En tête pour @19Bautista ⬆️ #WorldSBK | #ITAWorldSBK 🇮🇹 pic.twitter.com/QAPXKFOC3M
— WorldSBK (@WorldSBK) 15 juillet 2023
“Vous l’avez vu, la Ducati m’a dépassé dans la ligne droite, ça se passe toujours comme ça, je me bats mais je n’y peux pas grand-chose”. La déclaration de Toprak Razgatlioglu après la course 1 du Superbike à Imola ne manquera pas de susciter la discussion : ce que prétend le Turc est-il vrai, ou Alvaro Bautista a-t-il réussi un dépassement magistral à un point impossible ?
La dynamique
Ci-dessus, le clip vidéo de l’épisode qui a décidé de la course. C’était le onzième des dix-neuf tours prévus, c’est un fait important car on s’attendait à ce qu’après la moitié de la distance les pneus aient un certain décrochage.
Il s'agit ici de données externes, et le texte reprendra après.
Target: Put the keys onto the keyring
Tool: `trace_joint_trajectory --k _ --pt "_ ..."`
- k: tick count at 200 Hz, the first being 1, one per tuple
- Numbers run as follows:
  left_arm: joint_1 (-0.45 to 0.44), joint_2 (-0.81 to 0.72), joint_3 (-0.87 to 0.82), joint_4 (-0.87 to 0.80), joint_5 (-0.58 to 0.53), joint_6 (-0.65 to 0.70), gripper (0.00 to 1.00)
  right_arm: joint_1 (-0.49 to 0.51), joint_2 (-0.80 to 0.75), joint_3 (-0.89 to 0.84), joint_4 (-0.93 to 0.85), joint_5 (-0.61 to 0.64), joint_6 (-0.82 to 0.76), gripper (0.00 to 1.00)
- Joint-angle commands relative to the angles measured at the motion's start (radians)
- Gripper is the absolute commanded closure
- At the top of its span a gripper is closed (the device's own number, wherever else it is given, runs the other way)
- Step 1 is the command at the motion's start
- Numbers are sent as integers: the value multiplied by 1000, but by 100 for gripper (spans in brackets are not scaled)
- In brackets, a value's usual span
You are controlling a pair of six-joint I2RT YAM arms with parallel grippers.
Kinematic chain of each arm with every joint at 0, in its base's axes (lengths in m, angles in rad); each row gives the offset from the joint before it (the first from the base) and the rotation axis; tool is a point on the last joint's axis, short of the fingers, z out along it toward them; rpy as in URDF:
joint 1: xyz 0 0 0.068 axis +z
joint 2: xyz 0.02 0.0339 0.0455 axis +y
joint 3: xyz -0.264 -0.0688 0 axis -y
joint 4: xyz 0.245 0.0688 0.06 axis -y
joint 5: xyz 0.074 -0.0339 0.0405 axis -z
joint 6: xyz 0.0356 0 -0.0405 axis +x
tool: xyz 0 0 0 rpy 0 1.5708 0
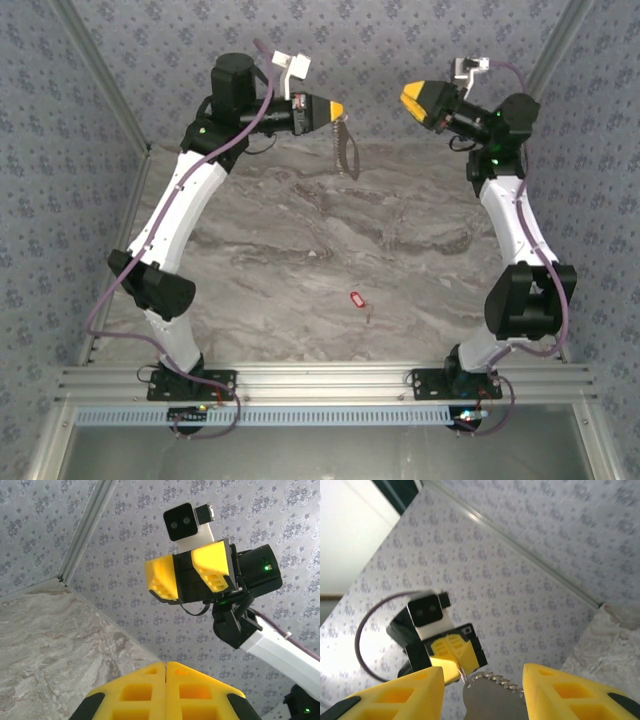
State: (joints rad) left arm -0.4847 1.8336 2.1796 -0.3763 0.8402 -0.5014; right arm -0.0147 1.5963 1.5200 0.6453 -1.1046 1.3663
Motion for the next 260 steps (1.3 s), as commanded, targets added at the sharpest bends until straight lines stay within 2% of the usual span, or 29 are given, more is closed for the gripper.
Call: trace_joint_trajectory --k 1,41,54,80,167,260 --pt "0 -37 -10 68 -42 62 100 23 -77 11 -145 67 -114 52" --pt "4 -83 -85 181 -61 71 100 131 -120 107 -580 188 -501 51" --pt "5 -80 -77 189 -47 59 100 160 -125 115 -636 211 -574 51" --pt "4 -86 -83 221 -28 43 100 189 -126 106 -635 209 -640 51" --pt "5 -93 -100 334 52 20 100 248 -68 168 -537 148 -614 54" --pt "12 -91 -92 330 95 14 100 289 -30 213 -458 141 -556 61"
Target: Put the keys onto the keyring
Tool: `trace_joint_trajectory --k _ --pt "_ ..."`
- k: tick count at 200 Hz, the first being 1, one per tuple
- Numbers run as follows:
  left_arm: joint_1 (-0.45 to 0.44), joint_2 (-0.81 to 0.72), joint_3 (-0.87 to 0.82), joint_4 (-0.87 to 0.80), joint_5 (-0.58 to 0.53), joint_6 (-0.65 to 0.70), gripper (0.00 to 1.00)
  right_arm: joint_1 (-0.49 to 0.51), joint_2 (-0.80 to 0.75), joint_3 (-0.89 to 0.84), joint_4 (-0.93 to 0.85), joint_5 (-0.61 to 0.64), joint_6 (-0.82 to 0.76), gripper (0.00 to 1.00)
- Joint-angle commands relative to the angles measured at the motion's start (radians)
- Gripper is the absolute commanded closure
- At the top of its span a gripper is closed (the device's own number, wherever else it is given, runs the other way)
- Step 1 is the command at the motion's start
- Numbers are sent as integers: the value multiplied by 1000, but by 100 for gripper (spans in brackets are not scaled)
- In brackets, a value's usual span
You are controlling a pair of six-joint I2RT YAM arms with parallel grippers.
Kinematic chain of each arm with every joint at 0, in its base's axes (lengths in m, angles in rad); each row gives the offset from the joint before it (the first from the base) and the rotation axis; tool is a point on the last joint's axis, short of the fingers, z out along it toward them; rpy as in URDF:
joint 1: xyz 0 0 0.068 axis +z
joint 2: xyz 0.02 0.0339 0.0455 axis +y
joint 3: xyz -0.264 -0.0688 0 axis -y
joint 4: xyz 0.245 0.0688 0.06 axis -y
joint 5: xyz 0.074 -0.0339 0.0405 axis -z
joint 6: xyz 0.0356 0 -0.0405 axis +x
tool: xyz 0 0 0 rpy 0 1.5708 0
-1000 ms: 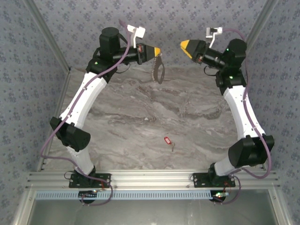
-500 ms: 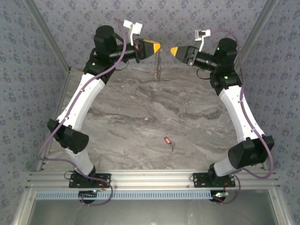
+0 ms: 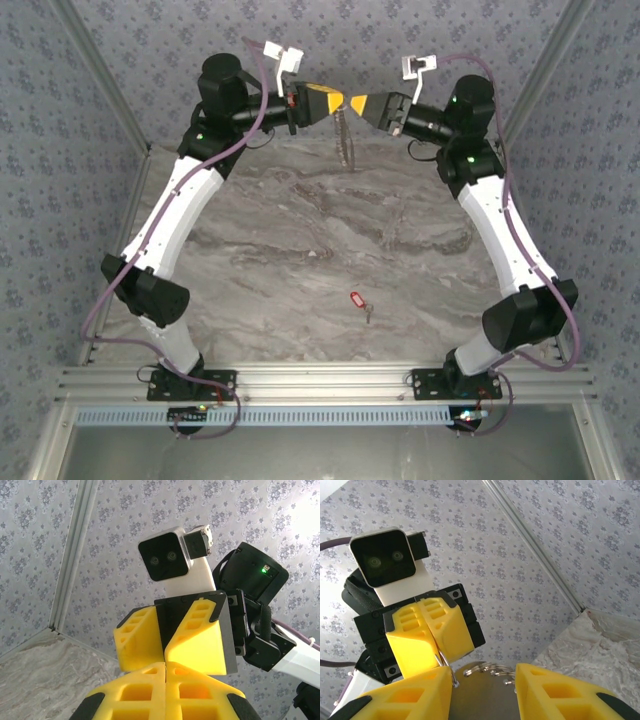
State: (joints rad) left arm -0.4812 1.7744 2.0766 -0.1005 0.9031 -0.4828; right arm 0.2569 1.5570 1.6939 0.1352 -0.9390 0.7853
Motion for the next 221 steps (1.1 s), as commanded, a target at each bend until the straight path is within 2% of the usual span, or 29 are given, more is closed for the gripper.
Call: trace_joint_trajectory --k 1,52,94,140,173,202,221 --pt "9 -32 11 54 32 -5 100 18 9 39 52 -24 26 61" --pt "15 -23 25 47 51 -7 100 35 12 41 49 -29 20 69" --pt "17 -17 33 42 61 -7 100 42 17 49 57 -29 27 70" --pt "18 -11 38 45 66 -13 100 44 26 61 82 -37 51 83" --pt "17 -9 43 47 62 -16 100 44 36 64 118 -61 84 88" --pt "15 -9 42 45 64 -17 100 48 46 64 138 -75 104 82" --pt "14 -8 41 42 63 -18 100 50 48 65 138 -73 106 83"
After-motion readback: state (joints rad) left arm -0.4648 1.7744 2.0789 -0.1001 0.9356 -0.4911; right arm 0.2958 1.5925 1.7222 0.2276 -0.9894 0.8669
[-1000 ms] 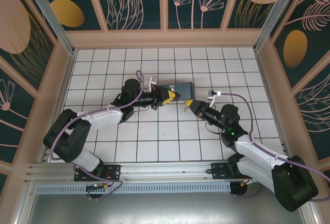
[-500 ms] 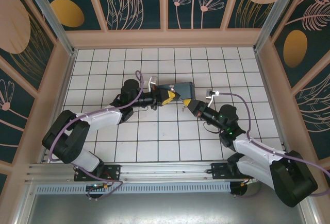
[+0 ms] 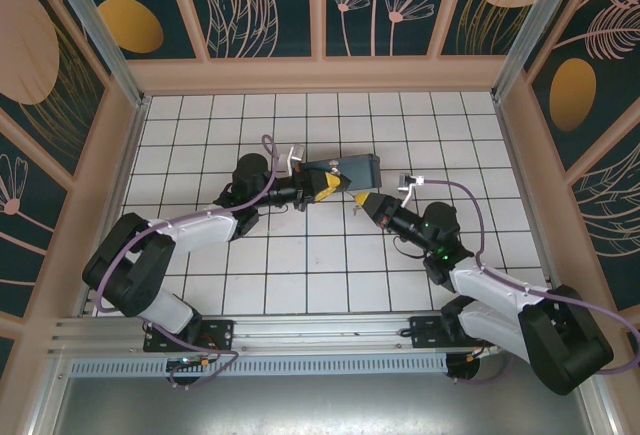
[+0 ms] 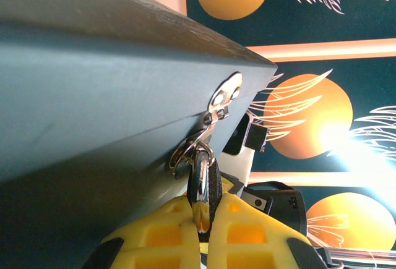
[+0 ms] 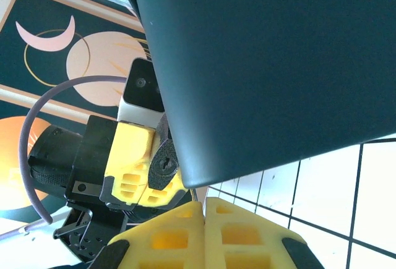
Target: Unlock a padlock with a key
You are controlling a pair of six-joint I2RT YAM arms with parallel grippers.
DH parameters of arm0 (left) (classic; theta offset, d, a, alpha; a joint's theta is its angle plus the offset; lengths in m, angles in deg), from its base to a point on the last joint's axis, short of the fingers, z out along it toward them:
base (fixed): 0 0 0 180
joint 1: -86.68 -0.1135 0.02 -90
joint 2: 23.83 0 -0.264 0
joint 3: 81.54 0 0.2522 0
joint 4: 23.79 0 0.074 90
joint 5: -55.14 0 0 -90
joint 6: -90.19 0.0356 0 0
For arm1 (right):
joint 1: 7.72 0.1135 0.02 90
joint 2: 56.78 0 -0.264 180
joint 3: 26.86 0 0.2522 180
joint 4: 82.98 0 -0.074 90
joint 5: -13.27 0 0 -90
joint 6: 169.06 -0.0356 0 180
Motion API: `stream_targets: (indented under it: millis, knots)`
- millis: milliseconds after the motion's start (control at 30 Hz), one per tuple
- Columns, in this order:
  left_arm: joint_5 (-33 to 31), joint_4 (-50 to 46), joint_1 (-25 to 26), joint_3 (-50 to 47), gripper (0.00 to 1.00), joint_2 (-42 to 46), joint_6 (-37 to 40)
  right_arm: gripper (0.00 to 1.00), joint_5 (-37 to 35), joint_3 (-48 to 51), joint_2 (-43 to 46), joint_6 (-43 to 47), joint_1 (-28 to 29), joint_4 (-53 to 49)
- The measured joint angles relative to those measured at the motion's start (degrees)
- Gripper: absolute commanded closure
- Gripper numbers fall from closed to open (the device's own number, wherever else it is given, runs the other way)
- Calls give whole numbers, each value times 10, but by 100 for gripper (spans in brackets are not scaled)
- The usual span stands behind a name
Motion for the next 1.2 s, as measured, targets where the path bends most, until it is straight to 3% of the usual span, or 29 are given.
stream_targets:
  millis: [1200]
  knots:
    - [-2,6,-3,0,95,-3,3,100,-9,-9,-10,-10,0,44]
Toprak et Alvaro ont fait le même choix : SC1 (moyen) à l’avant, SCX standard à l’arrière. Le Champion du Monde est sorti très fort de la Variante Bassa, c’est le principal fait à prendre en considération. Quand les pneus commencent à lâcher, les adversaires entrent en crise, Bautista fait la différence. Pilotage, électronique, qualités d’accélération du V4 de Bologne : un mélange mortel. Au départ, on note comment Alvaro parvient à récupérer 20-30 mètres de Toprak en un éclair, le flanquant juste avant l’apex du virage à droite très rapide, en descente, qui mène à Rivazza.
Courage d’un lion
L’accélération sous accélération a permis à Bautista de prendre la ligne intérieure, mais Toprak est toujours à niveau lors de l’entrée. Dévalant la ligne beaucoup plus vite qu’avant, Alvarito finit un peu large, à 3-4 mètres de la ligne idéale, comme on peut le voir en observant la trajectoire de Jonathan Rea qui suivait toujours de très près la paire de tête. Toprak est sur la “bonne” ligne, prêt à profiter de toute erreur de mesure de l’adversaire. Espoir vain. Car malgré son décalage, c’est-à-dire un peu au-delà du point de freinage habituel, Bautista parvient incroyablement à se glisser parfaitement dans la Rivazza 1 sur la corde raide, la recouvrant entièrement sans la moindre bave.
Manœuvre de champion
Bautista avait donc raison sur Toprak, tirant le meilleur parti des qualités du paquet technique mais aussi abordant le point le plus difficile d’un circuit à l’ancienne comme Imola comme un champion. Bien sûr “dépassement facile en ligne droite“. C’était un exploit de classe. Quatre tours plus tôt, au même endroit, Alvarito avait lui aussi dépassé Jonathan Rea.